In 1982 a man named Bruce Feirstein wrote a book entitled, Real Men Don’t Eat Quiche and subtitled, “A Guidebook to All That Is Truly Masculine.” It was a spoof, of course, which satirized stereotypes of masculinity. According to Feirstein’s humorous look at the expected roles of the sexes, a man who eats quiche is a follower of fashion, one who actually cares about how he looks and what other people think. Real men would eat eggs and bacon by the platefuls, belching loudly upon completion, and would definitely steer clear of anything with a French name. Reading about this book brings to mind a story about pumping gas, real masculinity, respecting women, and loving quiche.
My husband and I raised two boys, both grown now, both of whose faces still light up when quiche is served. We raised them to be fiercely independent, a choice of ours that has become both a blessing and a curse at times, although we have always known it was the right thing to do. One Saturday about six years ago, my younger son (who was probably 17 at the time), and I pulled into a gas station. I promptly got out of the car and began pumping gas. Picture this – a very rotund man, wild-haired, free of the majority of his teeth, spitting tobacco, and sporting a wife-beater tee shirt, says to me in an angry voice, “..at boy oughta get outta … that car and pump (th)at gas!!” Presumably, he was prepared to tell me a few things about raising a real man. I looked at him curiously. I am perfectly capable, I thought to myself, of pumping my own gas. I am not a weak woman, unable to perform simple tasks. I enjoy having men in my life, but thankfully I do not depend on them for survival. All of this I kept to myself, of course, for these days such a response might have one staring down the barrel of a sawed-off shotgun. At that point I got in the car and thanked God that not only am I an able, strong woman, but my husband and I together raised able, strong boys who credit women for their abilities and strengths as well, two boys who respect the unique capabilities and talents of every person, including women.
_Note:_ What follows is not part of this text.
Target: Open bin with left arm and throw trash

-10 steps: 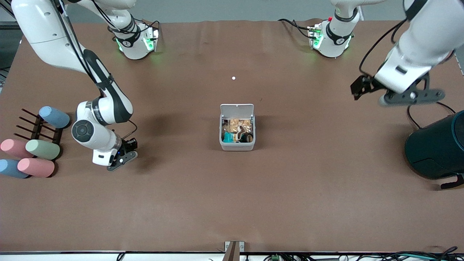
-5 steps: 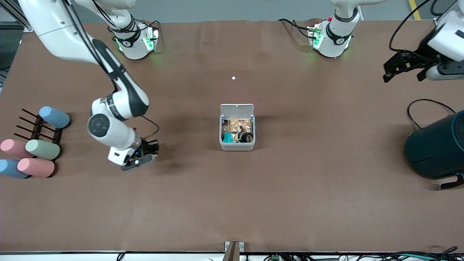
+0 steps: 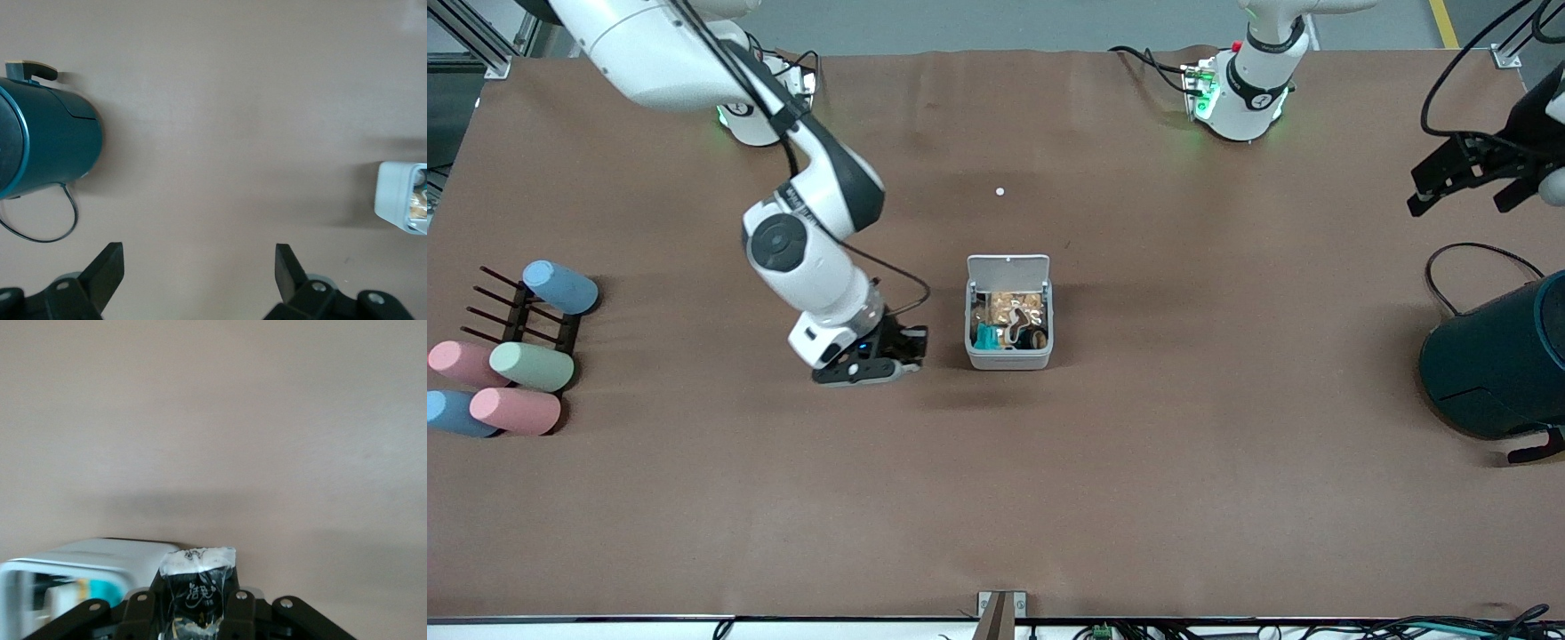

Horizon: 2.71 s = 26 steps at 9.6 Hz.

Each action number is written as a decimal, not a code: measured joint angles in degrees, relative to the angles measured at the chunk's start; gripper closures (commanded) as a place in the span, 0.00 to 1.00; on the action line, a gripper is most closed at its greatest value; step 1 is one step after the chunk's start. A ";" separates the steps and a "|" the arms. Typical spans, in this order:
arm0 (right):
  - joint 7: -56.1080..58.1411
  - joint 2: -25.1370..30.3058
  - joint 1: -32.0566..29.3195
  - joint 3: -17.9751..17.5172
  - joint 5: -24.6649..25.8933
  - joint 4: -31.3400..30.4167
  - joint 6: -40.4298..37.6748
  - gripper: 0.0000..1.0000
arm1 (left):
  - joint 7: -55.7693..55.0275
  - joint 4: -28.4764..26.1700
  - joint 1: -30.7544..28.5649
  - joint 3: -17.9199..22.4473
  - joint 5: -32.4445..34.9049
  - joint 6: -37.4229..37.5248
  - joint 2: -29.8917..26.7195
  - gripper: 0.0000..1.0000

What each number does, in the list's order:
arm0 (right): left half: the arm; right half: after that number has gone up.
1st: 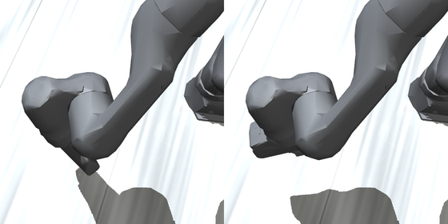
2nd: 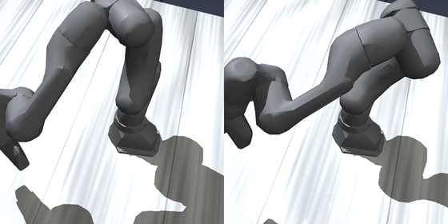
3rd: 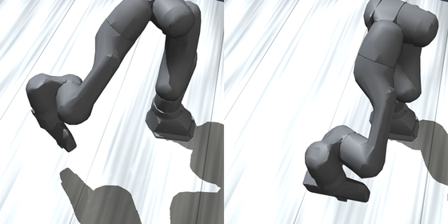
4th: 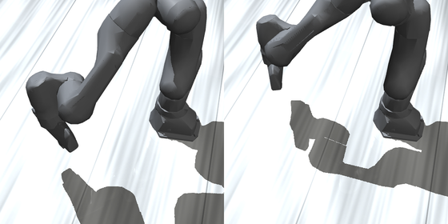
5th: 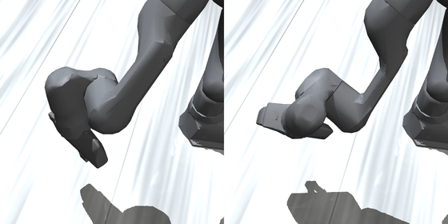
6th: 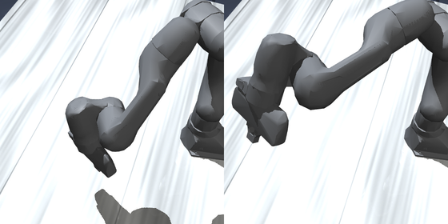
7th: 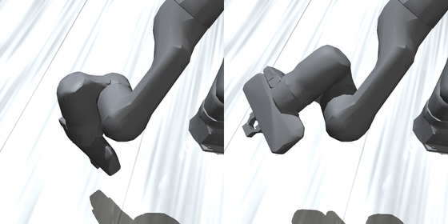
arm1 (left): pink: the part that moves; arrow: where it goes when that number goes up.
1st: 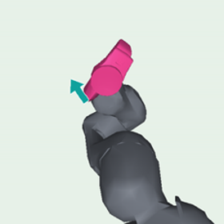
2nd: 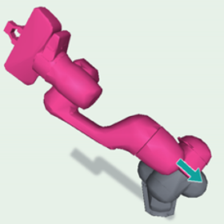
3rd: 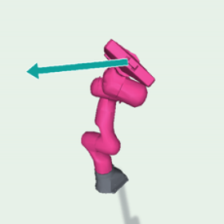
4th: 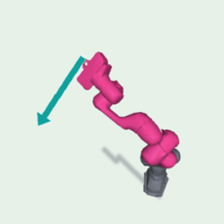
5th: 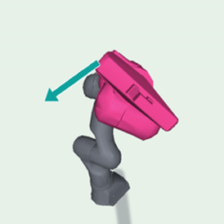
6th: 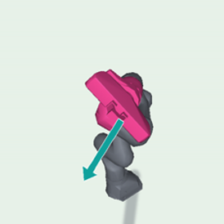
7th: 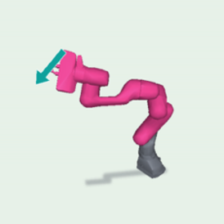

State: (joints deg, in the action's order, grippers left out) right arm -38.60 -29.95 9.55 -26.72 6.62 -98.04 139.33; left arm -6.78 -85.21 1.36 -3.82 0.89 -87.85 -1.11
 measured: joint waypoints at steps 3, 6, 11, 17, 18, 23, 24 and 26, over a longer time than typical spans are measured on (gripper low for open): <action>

Feirstein eventually makes the point that real men do a lot of “unmanly” things that stereotypes have kept them from admitting. In fact, those men in touch with their feminine sides are more secure and manly that those who are not. And real men do eat quiche. I am madly in love with three of them.
Prep Time: 31 minutes
Serves: 8 real men or women
- 2 regular frozen pie crusts (not deep dish)
- 6 bacon slices
- 1 small onion, diced
- 1 cup sliced fresh mushrooms
- 1 and 1/2 cups half-and-half
- 1 cup chopped, cooked ham (the already diced kind if you are looking for speed)
- 6 eggs, lightly beaten
- 1/2 teaspoon seasoning salt (or regular)
- 1/2 teaspoon pepper
- 2 cups (8 ounces) shredded Swiss cheese
- 2 tablespoons plain flour
Pierce crusts with a fork a few times and bake at 400 degrees for 10 minutes. Reduce oven temperature to 350 degrees. Chop raw bacon, with a knife or kitchen shearers, into a pan and cook. Remove bacon pieces and set aside. Discard all but two tablespoons of the bacon grease. Sauté chopped onion and mushrooms in hot drippings 5 minutes or until tender. Stir together bacon, onion mixture, half-and-half, and next 4 ingredients in a large bowl. Pour mixture evenly into the two crusts. Bake at 350 degrees for 45 to 50 minutes or until a wooden pick inserted in center comes out clean. Let stand 10 minutes before serving.